#### [EXERCISE INSTRUCTIONS]
Scan the data for "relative" and copy the lines it appears in.

※ ※ ※

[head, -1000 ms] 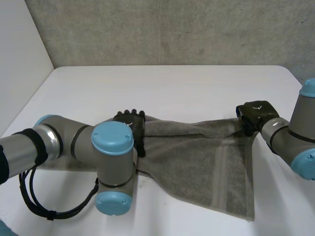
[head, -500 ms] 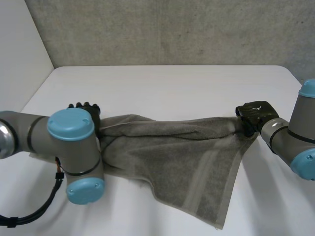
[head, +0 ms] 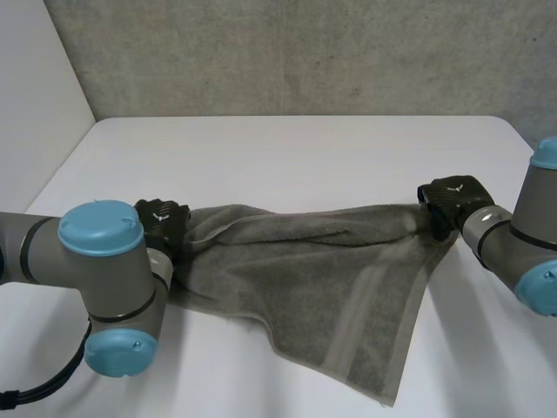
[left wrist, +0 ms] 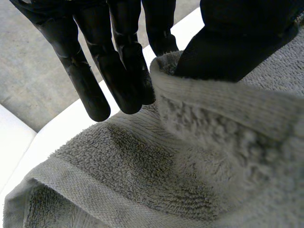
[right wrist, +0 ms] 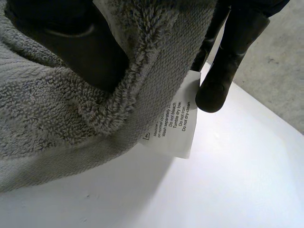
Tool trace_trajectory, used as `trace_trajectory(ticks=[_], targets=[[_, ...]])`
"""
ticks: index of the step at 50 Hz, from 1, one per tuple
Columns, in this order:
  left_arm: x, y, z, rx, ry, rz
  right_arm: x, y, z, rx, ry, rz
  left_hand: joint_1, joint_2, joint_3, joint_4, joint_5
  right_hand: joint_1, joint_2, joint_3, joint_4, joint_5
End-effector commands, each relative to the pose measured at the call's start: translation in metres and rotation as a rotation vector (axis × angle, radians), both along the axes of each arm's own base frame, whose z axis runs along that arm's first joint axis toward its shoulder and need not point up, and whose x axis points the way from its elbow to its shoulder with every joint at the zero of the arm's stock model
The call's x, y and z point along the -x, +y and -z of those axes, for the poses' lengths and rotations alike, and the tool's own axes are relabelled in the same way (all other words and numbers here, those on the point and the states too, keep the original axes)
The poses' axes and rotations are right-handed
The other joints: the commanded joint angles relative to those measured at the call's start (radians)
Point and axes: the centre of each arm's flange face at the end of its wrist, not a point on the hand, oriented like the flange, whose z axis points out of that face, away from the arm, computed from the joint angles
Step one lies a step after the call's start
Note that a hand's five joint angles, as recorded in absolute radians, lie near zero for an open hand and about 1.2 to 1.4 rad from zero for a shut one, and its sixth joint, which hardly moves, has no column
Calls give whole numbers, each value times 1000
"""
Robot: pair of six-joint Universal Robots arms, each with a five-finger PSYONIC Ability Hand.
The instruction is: Fold the towel.
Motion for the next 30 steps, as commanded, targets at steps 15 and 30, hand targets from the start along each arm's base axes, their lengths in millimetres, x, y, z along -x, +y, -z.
trace_trajectory(ticks=[15, 30], targets=[[23, -129, -85, 449, -100, 210, -44, -69, -86, 465, 108, -43, 223, 197, 199, 199, 214, 61, 60, 71, 59, 56], [13, -161, -252, 1037, 276, 205, -49, -88, -231, 1188, -120, 95, 223, 197, 199, 199, 214, 61, 60, 71, 59, 56]])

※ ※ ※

#### [ANSWER SECTION]
End-effector commands, each relative to the pose measured at the call's start: translation in metres and rotation as a rotation vector (axis × angle, radians), both along the axes of each arm's own base frame, whose z axis runs along that arm's first joint axis toward its shoulder and need not point up, and whose x axis points the way from its elbow to its shoulder with every joint at the zero of the arm's stock model
The other joints: the commanded joint angles relative to those measured at the call's start (radians)

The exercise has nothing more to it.